Problem details: Go over the data and copy out each line with "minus" in it.
# # # #
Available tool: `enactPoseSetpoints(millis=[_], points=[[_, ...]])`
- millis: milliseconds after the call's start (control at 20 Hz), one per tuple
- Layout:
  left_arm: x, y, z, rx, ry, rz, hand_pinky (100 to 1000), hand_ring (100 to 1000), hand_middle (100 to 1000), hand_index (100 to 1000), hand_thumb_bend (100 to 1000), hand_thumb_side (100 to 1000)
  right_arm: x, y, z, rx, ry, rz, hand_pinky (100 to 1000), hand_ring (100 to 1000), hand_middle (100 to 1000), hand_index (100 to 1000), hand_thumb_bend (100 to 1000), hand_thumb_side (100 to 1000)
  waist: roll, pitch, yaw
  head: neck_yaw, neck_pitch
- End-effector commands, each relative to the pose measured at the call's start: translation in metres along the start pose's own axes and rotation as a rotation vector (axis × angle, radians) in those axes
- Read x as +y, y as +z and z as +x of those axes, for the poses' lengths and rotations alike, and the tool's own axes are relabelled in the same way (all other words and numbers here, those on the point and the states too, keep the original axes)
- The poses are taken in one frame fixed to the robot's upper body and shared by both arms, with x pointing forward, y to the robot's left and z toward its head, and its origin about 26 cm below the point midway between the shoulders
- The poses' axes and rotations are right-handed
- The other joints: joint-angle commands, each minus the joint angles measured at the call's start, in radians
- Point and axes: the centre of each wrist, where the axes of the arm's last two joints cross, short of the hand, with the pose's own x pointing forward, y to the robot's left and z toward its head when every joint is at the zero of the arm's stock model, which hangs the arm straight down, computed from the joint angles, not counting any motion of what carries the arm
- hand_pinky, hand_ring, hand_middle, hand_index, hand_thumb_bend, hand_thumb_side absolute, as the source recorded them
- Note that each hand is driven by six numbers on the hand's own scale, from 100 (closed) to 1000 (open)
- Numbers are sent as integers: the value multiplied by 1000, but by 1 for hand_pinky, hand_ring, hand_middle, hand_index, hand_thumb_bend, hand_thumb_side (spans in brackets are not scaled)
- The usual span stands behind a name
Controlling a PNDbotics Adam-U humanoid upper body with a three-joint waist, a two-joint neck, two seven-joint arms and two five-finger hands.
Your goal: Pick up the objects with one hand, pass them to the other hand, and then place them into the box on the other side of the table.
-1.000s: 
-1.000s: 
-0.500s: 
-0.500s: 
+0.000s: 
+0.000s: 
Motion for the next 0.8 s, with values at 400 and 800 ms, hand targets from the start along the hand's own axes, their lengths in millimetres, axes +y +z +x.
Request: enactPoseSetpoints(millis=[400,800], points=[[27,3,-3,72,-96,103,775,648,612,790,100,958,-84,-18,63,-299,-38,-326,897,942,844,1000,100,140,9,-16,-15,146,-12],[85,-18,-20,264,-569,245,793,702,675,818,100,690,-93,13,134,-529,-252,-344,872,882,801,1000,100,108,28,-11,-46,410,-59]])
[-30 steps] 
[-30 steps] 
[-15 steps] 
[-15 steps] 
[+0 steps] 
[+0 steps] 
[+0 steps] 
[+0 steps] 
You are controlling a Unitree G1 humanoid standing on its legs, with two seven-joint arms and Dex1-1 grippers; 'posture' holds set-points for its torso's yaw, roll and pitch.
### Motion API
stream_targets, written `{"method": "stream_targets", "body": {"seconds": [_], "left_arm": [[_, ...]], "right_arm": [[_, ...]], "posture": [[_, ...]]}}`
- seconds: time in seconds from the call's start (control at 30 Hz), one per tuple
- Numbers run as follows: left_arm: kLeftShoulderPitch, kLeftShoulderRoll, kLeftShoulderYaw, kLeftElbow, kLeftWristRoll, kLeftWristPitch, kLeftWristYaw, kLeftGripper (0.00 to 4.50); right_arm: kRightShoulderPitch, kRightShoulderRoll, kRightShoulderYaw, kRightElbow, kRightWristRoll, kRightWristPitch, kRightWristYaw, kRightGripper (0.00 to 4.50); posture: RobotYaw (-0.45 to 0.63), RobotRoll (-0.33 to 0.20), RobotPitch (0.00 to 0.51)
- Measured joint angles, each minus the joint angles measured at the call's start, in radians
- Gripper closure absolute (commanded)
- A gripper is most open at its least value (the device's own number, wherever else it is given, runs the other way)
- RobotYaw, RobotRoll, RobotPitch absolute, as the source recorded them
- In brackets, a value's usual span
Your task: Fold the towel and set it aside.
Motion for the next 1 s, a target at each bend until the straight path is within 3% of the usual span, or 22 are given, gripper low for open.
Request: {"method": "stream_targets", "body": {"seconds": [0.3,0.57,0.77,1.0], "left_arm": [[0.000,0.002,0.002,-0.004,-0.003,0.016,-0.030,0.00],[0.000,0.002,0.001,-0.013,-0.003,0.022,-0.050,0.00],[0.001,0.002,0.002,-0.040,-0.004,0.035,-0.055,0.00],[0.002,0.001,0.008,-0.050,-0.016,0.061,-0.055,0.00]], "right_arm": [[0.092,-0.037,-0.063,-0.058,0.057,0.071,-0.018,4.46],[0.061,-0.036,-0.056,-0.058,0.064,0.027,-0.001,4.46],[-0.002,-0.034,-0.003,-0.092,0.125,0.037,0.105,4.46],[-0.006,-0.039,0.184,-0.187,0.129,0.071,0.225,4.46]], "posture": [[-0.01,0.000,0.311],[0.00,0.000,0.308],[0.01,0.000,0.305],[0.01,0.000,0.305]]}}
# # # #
Result of the exercise:
- The other joints: joint-angle commands, each minus the joint angles measured at the call's start, in radians
- Measured joint angles, each minus the joint angles measured at the call's start, in radians

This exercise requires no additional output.